TASK REQUIREMENTS:
Look through the lines below, find those with the word "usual", and copy them.

SUPPLIED DATA:

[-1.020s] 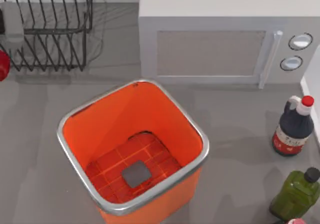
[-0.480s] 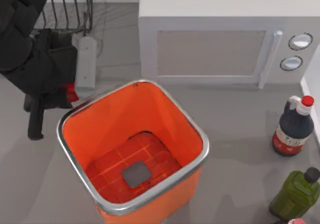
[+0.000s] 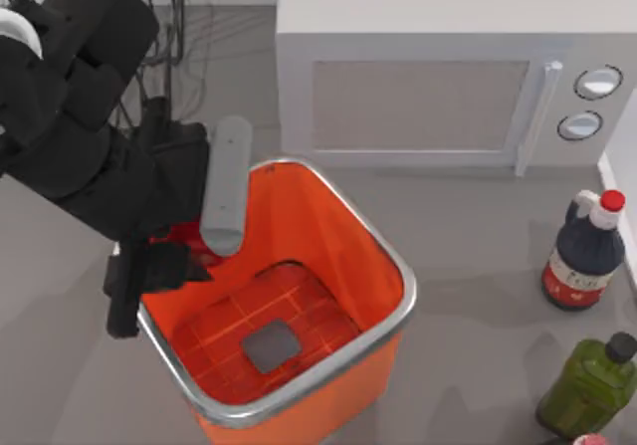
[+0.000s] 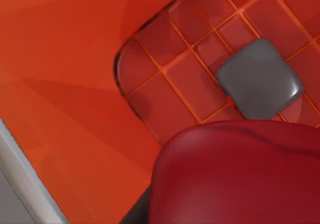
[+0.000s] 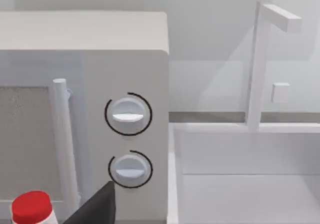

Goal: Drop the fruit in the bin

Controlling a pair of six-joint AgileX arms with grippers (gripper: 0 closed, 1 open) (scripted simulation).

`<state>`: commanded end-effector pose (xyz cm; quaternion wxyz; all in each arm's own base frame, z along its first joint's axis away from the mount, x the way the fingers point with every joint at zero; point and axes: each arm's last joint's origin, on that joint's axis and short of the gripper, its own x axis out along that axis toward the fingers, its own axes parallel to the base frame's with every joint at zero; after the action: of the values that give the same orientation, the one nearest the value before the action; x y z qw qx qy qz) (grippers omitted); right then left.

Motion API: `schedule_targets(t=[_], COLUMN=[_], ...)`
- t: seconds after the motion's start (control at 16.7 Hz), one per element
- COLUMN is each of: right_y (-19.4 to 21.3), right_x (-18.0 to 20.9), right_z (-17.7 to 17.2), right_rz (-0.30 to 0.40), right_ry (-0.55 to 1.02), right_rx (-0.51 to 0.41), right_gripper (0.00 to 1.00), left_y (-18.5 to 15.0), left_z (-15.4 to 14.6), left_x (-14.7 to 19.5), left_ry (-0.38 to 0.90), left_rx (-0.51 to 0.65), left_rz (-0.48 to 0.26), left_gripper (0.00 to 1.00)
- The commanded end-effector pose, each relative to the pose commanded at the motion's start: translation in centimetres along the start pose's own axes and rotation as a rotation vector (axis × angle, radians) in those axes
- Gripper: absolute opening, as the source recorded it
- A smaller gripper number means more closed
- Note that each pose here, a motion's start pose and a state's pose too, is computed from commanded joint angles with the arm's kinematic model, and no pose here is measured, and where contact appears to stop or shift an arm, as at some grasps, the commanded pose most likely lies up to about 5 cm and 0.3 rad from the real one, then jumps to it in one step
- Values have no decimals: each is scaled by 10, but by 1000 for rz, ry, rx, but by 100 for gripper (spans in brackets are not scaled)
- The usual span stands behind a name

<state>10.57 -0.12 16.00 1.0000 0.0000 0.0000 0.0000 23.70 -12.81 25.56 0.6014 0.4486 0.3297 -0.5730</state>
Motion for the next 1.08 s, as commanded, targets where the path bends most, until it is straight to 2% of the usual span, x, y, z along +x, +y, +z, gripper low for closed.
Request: schedule_targets(t=[0.18, 0.54, 0.84, 1.08], right_y=[0, 0, 0, 0], right_x=[0, 0, 0, 0], right_z=[0, 0, 0, 0], right_rz=[0, 0, 0, 0], right_ry=[0, 0, 0, 0], right_rx=[0, 0, 0, 0], right_gripper=[100, 100, 100, 100], left_y=[0, -9, -12, -12], left_z=[-1, 6, 6, 6], left_x=[12, 71, 78, 78], left_ry=[0, -30, -29, -29], left_rx=[-20, -19, -21, -21], left_rz=[-10, -53, -64, -64], left_gripper=[0, 0, 0, 30])
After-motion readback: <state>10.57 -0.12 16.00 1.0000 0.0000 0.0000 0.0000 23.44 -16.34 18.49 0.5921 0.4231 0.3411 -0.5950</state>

TASK OUTPUT:
- The usual span stands behind a name
Motion for the next 1.08 s, as commanded, targets where the path bends most, until it is straight to 2% of the usual span, x, y, z along +x, +y, +z, gripper low for closed.

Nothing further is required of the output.